What he liked about all these sounds is that no one sound was supreme, neither noise nor music was so loud or lasted so long that it dominated the soundscape — this was a good band.

Although the catalogue of sensual stimulants was long and varied, Raoul felt relaxed here. He savored the ballad tempo of day’s exit in this little courtyard. The atmosphere was soothing, it invited reflection, meditation, cat-napping, snoozing, quiet cigarette smoking, thinking things through, forgetting, reading letters over and over, a good long novel, memorizing a short poem. Everything. Nothing. Raoul liked this.

Raoul’s hand rested lightly on the heavy wood railing, a railing pitted by the bombardments of time, a railing no longer smooth like it was when initially, proudly, installed by the Heberts, a neighborhood family of laughing carpenters (a father, Harold, two sons, Francis and Eric, and a cousin, Daniel, whom everyone called “Two-Step”). 

Whatever paint had once graced the railing was long since gone.

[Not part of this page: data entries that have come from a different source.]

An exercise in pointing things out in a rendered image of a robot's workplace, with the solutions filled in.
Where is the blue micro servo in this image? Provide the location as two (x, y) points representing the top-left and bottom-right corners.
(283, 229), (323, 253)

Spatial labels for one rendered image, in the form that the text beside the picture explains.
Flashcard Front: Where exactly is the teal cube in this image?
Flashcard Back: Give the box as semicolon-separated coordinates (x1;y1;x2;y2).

Now the wood was colored by the pigments of natural aging: rain borne atmospheric dirt and rodent excrement, bird droppings and tiny insect slime; the bleaching of the merciless semi-tropic Crescent City summer sun; the seasoning of sweat and other body fluids; sundry dyes from a plethora of spilled drinks composed of every imaginable concoction of juices and flavorings used to disguise the sharp taste of the alcohol; colorings from an exhaustively long line of liniments, potions and medications (for example, a three-quarters full bottle of some chalky white substance of dubious medicinal value which had been pitched in real anger at the genitals of the third in a long series of tenants by a live-in lover on the way out — the bottle broke on the railing when the tenant successfully sidestepped the not unanticipated missile); the indelible blotches left by blood from a terrible accident with a knife which left a little hand permanently scarred; soot streaks from a holiday inspired outdoor barbecue that should never have been lit there in the first place; not to mention the many burns from snuffed cigarettes and the 159 ice pick holes assiduously bored into the wood by someone who was bored out of their skull one day waiting for a certain individual who never came. 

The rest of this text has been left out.